Can you be evicted from your rental home in the winter?

By Dilshad Burman

In Ontario, tenants cannot be evicted for frivolous reasons and the Residential Tenancies Act affords a number of protections that might help to prevent that from happening.

But there’s a widespread belief related to an apparent rule about evictions in the winter time that has no basis in any existing law.

“[There is a] really harmful belief where people think that they’re somehow protected from being removed from their home between December and March. Not at all true,” says Karly Wilson, staff lawyer with Don Valley Community Legal Services.

Wilson says enforcement of evictions is not connected to the time of year in any way.

“The sheriff’s office is still working. They are enforcing writs of eviction throughout the winter months. There’s nothing preventing them from doing it,” she says.

“Generally speaking, the sheriff’s office will not enforce evictions on holidays the week of Christmas. They tend not to enforce because that would be something out of a Dickens novel. But otherwise you are not protected from eviction.”

Wilson says as far as she knows, a ban on winter evictions has never been implemented.

“I think it makes practical sense. I think in the back of anyone’s brain, they’re like, no one would be that cruel. Right? Especially when you’re dealing with Ontario winters. But in the five years that I’ve been practicing housing law, it has never been true,” she says.

It is possible that some are confusing it with the Ontario Energy Board’s Winter Disconnection Ban — which says that utility companies cannot turn off heat during the winter time, regardless of whether the bill is paid.

The ban is in place yearly from November 15 to April 30, based on which landlords are also not allowed to withhold heat.

If a tenant finds themselves without heat in the winter, Wilson advises calling both the Rental Housing Enforcement Unit (RHEU), which is a provincial oversight body and local bylaw.

“The Rental Housing Enforcement Unit will contact your landlord and then, the way they say it is ‘remind them’ of the law and say you’re not supposed to do this. If that doesn’t spur the landlord to action, they have the ability to open a file, do an investigation, and ultimately issue orders and fines. Typically they don’t get that far into the process. It often is resolved just by a phone call,” she says.

If bylaw enforcement is called, the city’s property standards office will contact the landlord.

“They’ll do an inspection as well and they’ll do follow ups and they’ll also issue an order,” says Wilson.

“The bylaw tends to work a lot quicker and a lot more, I would say, efficiently and immediately than the Rental Housing Enforcement Unit does. So if you are in a dire situation, you just want the heat back on, you don’t care about a file being opened about your landlord, bylaw’s probably the right way to go.”
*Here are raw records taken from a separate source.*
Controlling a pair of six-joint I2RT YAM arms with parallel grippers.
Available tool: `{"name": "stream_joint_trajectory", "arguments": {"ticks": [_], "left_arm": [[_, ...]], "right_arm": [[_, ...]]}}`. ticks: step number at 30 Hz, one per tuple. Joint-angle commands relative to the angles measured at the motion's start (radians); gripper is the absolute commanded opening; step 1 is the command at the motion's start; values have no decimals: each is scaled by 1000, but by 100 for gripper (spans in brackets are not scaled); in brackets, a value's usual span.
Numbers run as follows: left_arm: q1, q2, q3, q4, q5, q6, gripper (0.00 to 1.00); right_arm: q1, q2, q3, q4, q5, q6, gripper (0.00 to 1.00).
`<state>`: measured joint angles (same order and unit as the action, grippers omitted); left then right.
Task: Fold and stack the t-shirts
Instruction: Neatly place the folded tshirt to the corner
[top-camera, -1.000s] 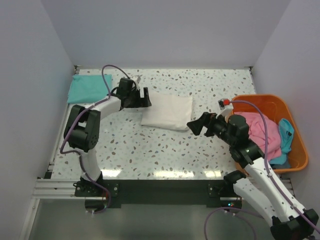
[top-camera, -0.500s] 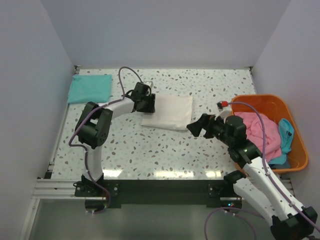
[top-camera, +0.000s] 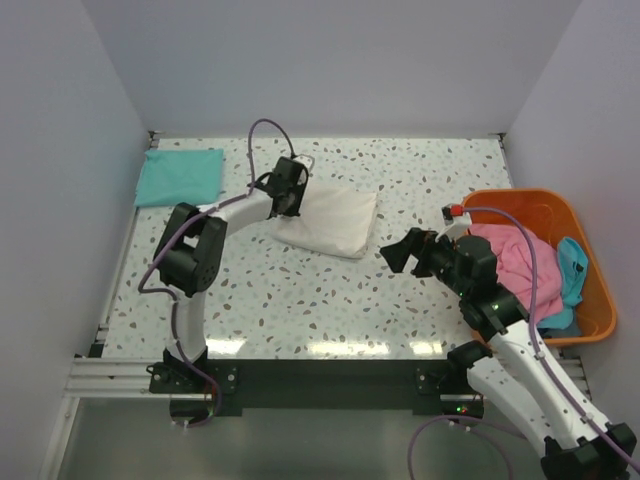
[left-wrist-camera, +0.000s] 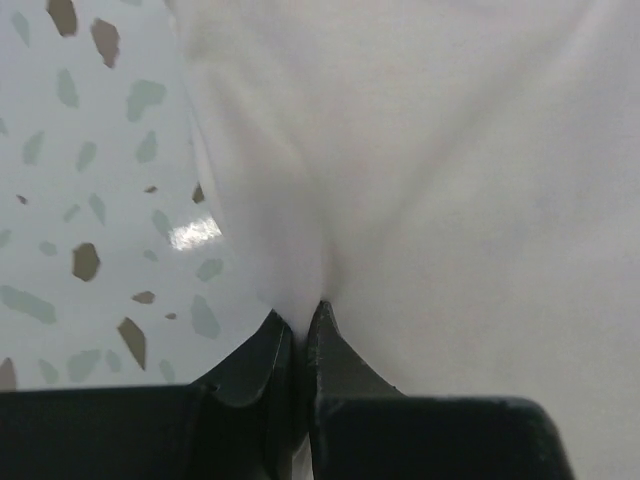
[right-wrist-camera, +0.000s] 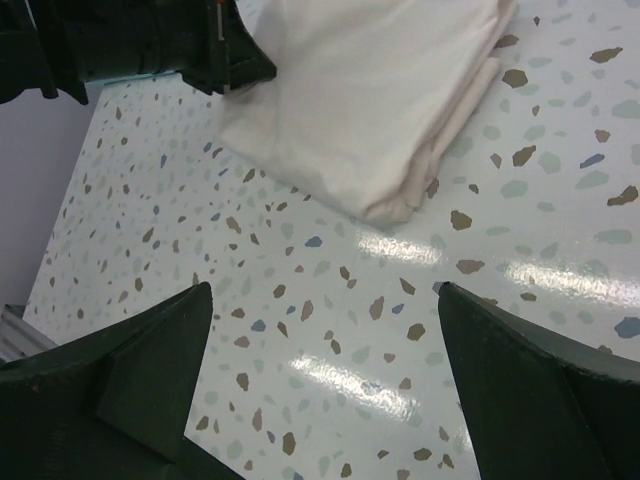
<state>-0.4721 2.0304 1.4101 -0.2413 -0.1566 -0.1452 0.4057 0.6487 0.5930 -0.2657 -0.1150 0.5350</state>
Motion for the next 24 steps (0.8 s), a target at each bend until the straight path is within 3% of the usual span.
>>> {"name": "stream_joint_trajectory", "arguments": {"ticks": [1, 5, 14, 24], "left_arm": [[48, -82, 84, 22, -74, 232, 0], [147, -118, 131, 30, 6, 326, 0], [322, -119, 236, 5, -35, 482, 0], [449, -76, 403, -85, -47, 487, 0]], "right_arm": [[2, 11, -1, 2, 47, -30, 99], [2, 46, 2, -4, 64, -43, 99], [2, 129, 17, -1, 83, -70, 99], [1, 232, 39, 26, 109, -96, 99]]}}
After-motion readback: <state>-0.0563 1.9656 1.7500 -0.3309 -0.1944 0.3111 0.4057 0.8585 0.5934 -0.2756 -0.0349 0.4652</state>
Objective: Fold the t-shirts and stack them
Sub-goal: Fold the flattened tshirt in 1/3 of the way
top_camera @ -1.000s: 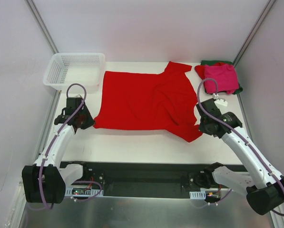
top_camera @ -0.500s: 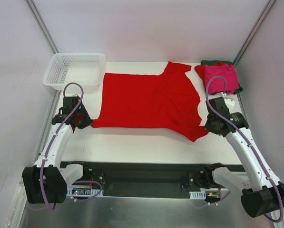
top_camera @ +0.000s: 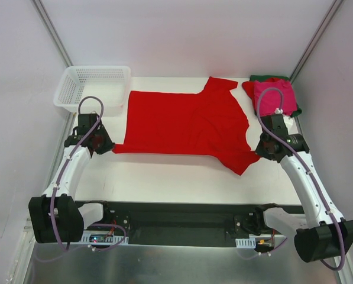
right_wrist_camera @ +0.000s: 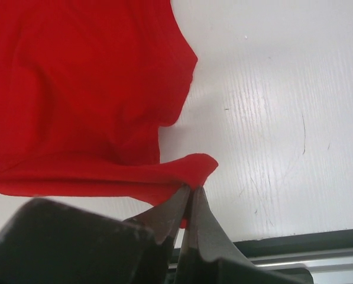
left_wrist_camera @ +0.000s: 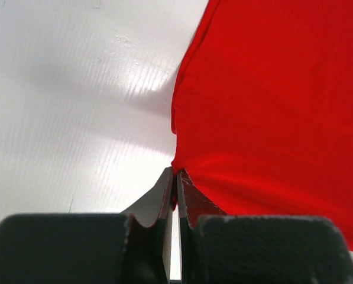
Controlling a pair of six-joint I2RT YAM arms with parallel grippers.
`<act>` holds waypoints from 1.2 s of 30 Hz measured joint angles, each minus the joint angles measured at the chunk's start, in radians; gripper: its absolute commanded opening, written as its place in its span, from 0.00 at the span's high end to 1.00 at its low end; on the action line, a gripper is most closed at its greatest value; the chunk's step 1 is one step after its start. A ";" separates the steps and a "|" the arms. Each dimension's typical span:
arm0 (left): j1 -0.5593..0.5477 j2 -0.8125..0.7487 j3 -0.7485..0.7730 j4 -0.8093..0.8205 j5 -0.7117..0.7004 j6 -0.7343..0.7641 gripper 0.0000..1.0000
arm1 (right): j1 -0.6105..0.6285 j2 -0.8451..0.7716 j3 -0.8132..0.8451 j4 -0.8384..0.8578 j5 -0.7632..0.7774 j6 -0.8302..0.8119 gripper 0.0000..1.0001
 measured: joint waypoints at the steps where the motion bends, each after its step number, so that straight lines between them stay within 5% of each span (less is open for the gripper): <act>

What happens during an eviction?

Only the Landlord and Tenant Board can order an eviction following a hearing, whether the landlord is selling, moving in themselves or a family member or renovating, or for other reasons like non-payment of rent by the tenant.

Once an eviction order is issued, the process that follows is the same, regardless of the reason for eviction.

“[The order] is going to say a date by which the landlord can file for enforcement. At that time, the landlord brings the order to the sheriff’s office and the sheriff will then process it and issue what’s called the ‘notice to vacate.’ The notice to vacate will give a tenant a heads up about when the eviction’s going to happen,” says Wilson.

“Notices to vacate are not governed by the Residential Tendencies Act. There’s no mandated timeline that they have to give you. So they can give you anywhere from 10 days notice to two months notice and when the sheriff can actually come to enforce is entirely dependent on the sheriff’s schedule and how busy they are. It can be anywhere from two weeks to eight weeks to maybe longer depending on how backed up they are.”

The sheriff will only inform the landlord of the exact date when enforcement will take place so that the landlord can have a locksmith available to change the locks.

Once the enforcement has taken place and the locks have been changed, the now former tenant is given 72 hours to retrieve their belongings, after which the landlord can legally dispose of them.

Wilson says it is important to take a notice to vacate very seriously.

“That’s the time where if you haven’t already contacted legal representation, please do so and see if you can get some kind of legal advice or assistance about your options. There may still be an opportunity for you to stay,” she says.

“Or take that date seriously and come up with a plan so that you are not evicted into homelessness in [winter months].”